Tuesday, September 11, 2012

Train Reading - introducing Gammage's The Biggest Estate on Earth

This print by the convict artist Joseph Lycett shows a scene near Newcastle. It has that somewhat European feel of many early Australian painters.

Australian art historian Bernard Smith and others have argued that the early European settlers had to learn to see the light and the country, that initially they imposed European norms on the new land. I'm sure that's true to some degree. But what if they were right and modern Australian views of light and landscape wrong, a creation of the changes wrought since European settlement? What if current views of the Australian landscape, views that influence politics and drive the environmental movement, were just plain wrong?
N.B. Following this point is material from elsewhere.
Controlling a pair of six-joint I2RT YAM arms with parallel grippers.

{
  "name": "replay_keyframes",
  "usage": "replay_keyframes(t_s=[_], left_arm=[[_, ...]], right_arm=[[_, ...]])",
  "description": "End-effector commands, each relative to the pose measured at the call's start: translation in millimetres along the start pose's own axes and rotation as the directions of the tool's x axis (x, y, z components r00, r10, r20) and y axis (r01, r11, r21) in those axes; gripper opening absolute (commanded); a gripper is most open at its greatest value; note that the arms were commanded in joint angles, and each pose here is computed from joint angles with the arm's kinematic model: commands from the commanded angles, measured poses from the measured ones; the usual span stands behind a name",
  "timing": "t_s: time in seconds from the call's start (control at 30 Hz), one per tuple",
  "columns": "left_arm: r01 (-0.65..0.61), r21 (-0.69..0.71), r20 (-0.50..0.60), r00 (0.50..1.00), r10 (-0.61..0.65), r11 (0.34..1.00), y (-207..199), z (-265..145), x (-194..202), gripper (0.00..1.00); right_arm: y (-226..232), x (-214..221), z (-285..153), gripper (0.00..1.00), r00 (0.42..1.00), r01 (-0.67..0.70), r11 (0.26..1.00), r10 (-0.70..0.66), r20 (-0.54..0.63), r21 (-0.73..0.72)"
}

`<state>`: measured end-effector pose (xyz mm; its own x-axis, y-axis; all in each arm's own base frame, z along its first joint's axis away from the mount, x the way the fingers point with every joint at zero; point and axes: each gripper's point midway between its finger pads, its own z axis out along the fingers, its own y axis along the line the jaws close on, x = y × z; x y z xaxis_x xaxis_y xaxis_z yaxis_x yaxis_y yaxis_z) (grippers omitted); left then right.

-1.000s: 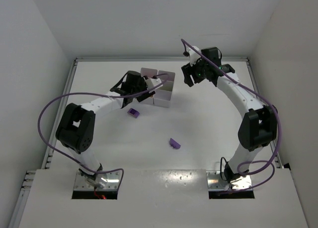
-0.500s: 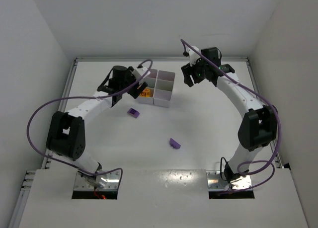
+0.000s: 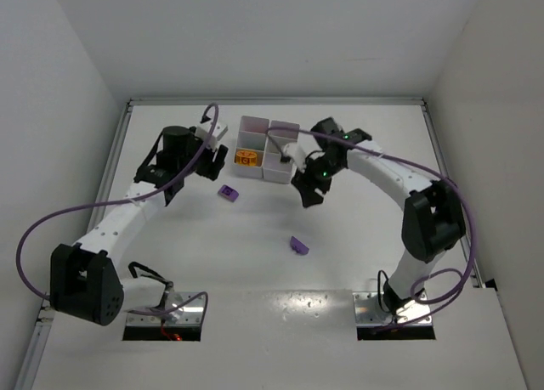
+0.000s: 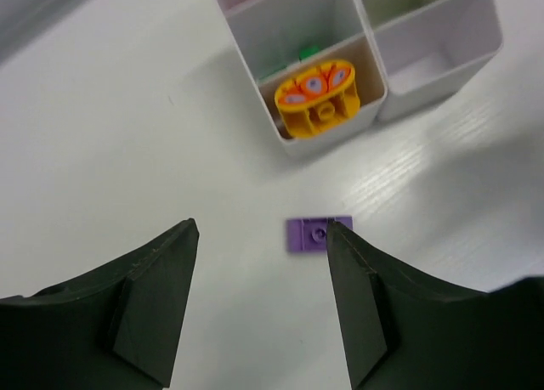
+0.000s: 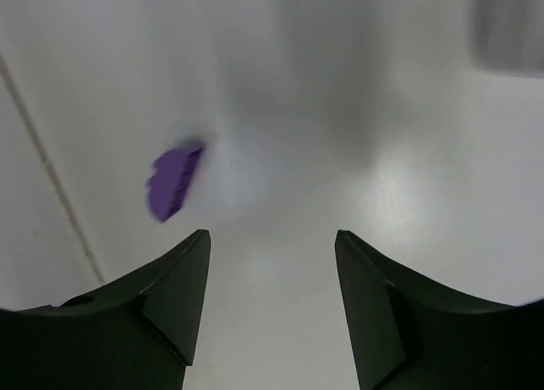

I mention this now to introduce my current train reading, Bill Gammage's The Biggest Estate on Earth: How Aborigines made Australia.  It's a fascinating book.

2 comments:

Winton Bates said...

Jim, when I went to central Australia for the first time I was amazed that the landscape looked just as in Albert Namatjira's paintings.

I am not sure why I was amazed. Perhaps I was expecting the colours in the landscape to be more like in the eastern part of Australia..

Jim Belshaw said...

Hi Winton. Sorry for the slow response. I have been in Armidale. Interested in your reactions to to the colours. They are very different.